If I get time to do more casting I would like to try a 2 place mold where you can cast the nose separate out of pure lead and transfer the nose to the other cavity and finish the base with Lino or wheel weigh & quench. Seems like it would work better on game.


----------



## dingeryote (Mar 19, 2010)

spencerhenry said:


> just ran my first test load through the chronograph today. 24gr of imr 4198 with 254gr plain base flat nose cast bullet. i dont have a book for that exact bullet, but it shows a 248gr at just under 1600fps. my chrono says 1750 for this load, seems a bit fast for the load, but shoots ok. recoil was about like a moderate load 30-30, i didnt shoot any groups, just ran a couple through to check the load, but certainly put them all in the same county. i may be getting a slight bit of leading, my goal was to have them be around 1500fps. a nice low recoil load with pretty good power. i may or may not hunt with it, but a .375 caliber bullet at 1500fps will do a good number on a deer, or bear, or just about anything i am going to shoot at.
> anybody else load cast bullets in their .375 winchester, or 405 winchester, or 45-75, or 45-70, or 30-30, or 348, they want to share?




I used to cast all manner of handgun and a few rifle bullets.
Even rehabbed an old plumbers pot for heavy alloying in the winter.
I drifted back to jacketed thanks to no time with work and just havn't gone back to my old habits after a move.

You say you're getting a bit of leading with that load, but it is it in the last couple inches of the bore? 
What alloy are you running, and what lube?
Gas check?

Hows the bore? did you slug it?
It might be a bit frosted or could have been previously slightly fouled in that spot... 
Shooting cast bullets can be maddening fun and leads to a whole 'nother bunch of tinkering. LOL!!

I imagine finding real wheel weights anymore is impossible, and Linotype is all gone, so I'd be lost after I burned through all the old lead I still have.
I almost hope I don't get the bug again..

Stay safe!
Dingeryote


----------



## dingeryote (Mar 19, 2010)

Marco said:


> I had cast some 158 grain tumble lubes with a Lee mold for my .357 Mag Timberwolf carbine. Dropped them into a pail of water right from the mold, sure stiffend them up. Was running over Alliant 2100. My alloy was wheel weights.
> If I get time to do more casting I would like to try a 2 place mold where you can cast the nose separate out of pure lead and transfer the nose to the other cavity and finish the base with Lino or wheel weigh & quench. Seems like it would work better on game.



Marco,

Ross Seyfried had H&G cut him some molds for exactly that purpose.

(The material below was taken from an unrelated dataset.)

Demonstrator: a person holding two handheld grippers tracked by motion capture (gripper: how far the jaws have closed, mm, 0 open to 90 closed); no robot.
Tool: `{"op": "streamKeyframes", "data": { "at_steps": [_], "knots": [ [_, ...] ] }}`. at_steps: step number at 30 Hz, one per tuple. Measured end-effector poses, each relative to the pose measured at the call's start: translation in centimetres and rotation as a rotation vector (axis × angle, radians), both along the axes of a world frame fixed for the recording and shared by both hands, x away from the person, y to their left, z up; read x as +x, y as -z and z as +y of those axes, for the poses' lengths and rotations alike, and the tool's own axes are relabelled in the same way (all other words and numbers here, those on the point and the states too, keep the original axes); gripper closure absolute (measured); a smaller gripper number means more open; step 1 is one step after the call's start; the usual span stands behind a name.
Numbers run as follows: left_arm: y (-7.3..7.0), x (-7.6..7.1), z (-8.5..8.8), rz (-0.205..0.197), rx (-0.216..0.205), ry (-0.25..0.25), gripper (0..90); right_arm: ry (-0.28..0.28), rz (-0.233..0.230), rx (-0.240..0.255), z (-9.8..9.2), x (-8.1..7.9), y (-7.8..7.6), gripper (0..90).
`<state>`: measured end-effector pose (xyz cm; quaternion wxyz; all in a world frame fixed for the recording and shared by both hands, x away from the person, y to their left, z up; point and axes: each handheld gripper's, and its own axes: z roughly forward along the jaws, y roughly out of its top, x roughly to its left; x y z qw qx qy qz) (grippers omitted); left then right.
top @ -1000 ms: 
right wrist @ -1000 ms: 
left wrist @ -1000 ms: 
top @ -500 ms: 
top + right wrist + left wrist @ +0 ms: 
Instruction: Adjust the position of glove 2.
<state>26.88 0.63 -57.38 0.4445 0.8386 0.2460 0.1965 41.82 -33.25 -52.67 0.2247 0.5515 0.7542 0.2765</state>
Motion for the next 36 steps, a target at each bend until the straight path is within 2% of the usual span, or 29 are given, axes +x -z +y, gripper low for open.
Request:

Check out the archives of "Handloader" magazine for the article.
Right around 1988 IIRC.

The biggest problem was the two halves seperating on impact and overcoming the problem with mold temps.

a Wilke gas check on a soft alloy HP will do about the same and still allow for higher velocitys, but it's almost as much of a PITA setting up for the gas checks modifications...

I gave up and just ran a Keith style Lyman 429421 in the .44mag and never missed the hollow point. Two holes leaking leaves a good blood trail.

Stay safe!
Dingeryote


----------



## Austin1 (Apr 9, 2010)

spencerhenry said:


> just ran my first test load through the chronograph today. 24gr of imr 4198 with 254gr plain base flat nose cast bullet. i dont have a book for that exact bullet, but it shows a 248gr at just under 1600fps. my chrono says 1750 for this load, seems a bit fast for the load, but shoots ok. recoil was about like a moderate load 30-30, i didnt shoot any groups, just ran a couple through to check the load, but certainly put them all in the same county. i may be getting a slight bit of leading, my goal was to have them be around 1500fps. a nice low recoil load with pretty good power. i may or may not hunt with it, but a .375 caliber bullet at 1500fps will do a good number on a deer, or bear, or just about anything i am going to shoot at.
> anybody else load cast bullets in their .375 winchester, or 405 winchester, or 45-75, or 45-70, or 30-30, or 348, they want to share?


Like you said a 1500fps load will put deer in the frezer. I shoot a 280gr load with a gas check the check does keep down the leading in a 375H&H I push it at 1700fps. Take a look at cast Boolit forum, spelled like that Cast Boolit, lot's of info and anything you need to know about cast bullet shooting.In all the great cals you mentioned.


----------